Multi-omic integration of single-cell data uncovers methylation profiles of super-enhancers in skeletal muscle stem cells.

INTRODUCTION: Skeletal muscle stem cells (MuSCs) have strong regenerative abilities, but as we age, their ability to regenerate decreases, leading to a decline in muscle function. Although the methylation reprogramming of super-enhancers (SEs) plays a pivotal role in regulating gene expression associated with the aging process, our understanding of the molecular diversity of stem cells during aging remains limited. This study aimed to identify the methylation profile of SEs in MuSCs and explore potential therapeutic molecular targets associated with aging. METHODS: The ROSE software was employed to identify super enhancers from the ChIP-seq data obtained from the ENCODE database. Additionally, the ALLCools and Methylpy packages were applied to analyze the methylation profile of SEs and to identify differentially methylated regions (DMRs) between aged and control samples using single-cell bisulfite sequencing (scBS-seq) data from the Gene Expression Omnibus (GEO) database. Overlap analysis was used to assess the regions of SEs and DMRs. The target genes and motifs were analyzed using KEGG, GO, and HOMER to identify key biological pathways and functions, followed by validation through snATAC-seq and immunofluorescence techniques.
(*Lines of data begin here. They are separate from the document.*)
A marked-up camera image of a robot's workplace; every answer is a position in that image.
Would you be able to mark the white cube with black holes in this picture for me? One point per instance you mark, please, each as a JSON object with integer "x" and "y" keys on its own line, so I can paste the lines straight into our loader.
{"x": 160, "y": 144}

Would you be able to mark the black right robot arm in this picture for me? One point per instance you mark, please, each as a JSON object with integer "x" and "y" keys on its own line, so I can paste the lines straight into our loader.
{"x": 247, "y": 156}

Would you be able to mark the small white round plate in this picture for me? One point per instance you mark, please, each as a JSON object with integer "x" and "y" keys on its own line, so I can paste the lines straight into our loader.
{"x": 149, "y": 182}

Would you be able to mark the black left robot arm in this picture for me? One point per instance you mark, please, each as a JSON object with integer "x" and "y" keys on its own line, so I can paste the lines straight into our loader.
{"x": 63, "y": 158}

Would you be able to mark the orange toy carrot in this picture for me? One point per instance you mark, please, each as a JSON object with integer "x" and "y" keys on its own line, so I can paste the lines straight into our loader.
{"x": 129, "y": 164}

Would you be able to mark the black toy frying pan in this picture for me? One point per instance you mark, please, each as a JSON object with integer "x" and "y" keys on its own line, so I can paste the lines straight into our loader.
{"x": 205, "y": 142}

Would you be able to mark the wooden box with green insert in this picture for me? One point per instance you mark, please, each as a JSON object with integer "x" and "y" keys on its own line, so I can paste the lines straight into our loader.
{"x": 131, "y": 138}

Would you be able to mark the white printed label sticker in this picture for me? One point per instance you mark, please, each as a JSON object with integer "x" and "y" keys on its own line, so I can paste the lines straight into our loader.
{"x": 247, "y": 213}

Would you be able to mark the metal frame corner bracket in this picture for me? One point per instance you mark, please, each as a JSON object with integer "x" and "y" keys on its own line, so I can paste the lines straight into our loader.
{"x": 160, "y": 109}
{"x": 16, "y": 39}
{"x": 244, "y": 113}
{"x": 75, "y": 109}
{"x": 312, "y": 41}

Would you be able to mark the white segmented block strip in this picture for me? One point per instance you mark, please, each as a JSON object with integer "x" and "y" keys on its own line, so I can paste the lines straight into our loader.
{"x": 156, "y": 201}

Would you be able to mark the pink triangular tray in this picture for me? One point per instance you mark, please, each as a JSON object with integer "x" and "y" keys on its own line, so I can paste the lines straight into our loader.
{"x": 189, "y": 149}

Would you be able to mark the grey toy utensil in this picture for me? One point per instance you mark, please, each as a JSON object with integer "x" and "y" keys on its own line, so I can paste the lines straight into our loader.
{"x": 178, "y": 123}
RESULTS: In conclusion, we conducted a multi-omics and cross-species analysis of MuSCs, creating a detailed methylation profile of SEs during aging. We identified key motifs and genes affected by SE methylation reprogramming, revealing important molecular pathways involved in aging. Notably, further analysis of the key gene PLXND1 revealed a decreasing expression trend in aged MuSCs, which appears to be linked to the hypermethylation of SE Rank 869. This epigenetic alteration is likely to contribute to the dysregulation of the SEMA3 signaling pathway, with profound implications for muscle regeneration in MuSCs during aging. CONCLUSION: These findings suggest that epigenetic alterations in the methylation reprogramming of SEs are closely linked to the disruption of transcriptional networks during MuSCs aging. Moreover, our results offer valuable insights into the mechanisms driving SE methylation reprogramming, shedding light on how these epigenetic changes contribute to the molecular processes underlying aging.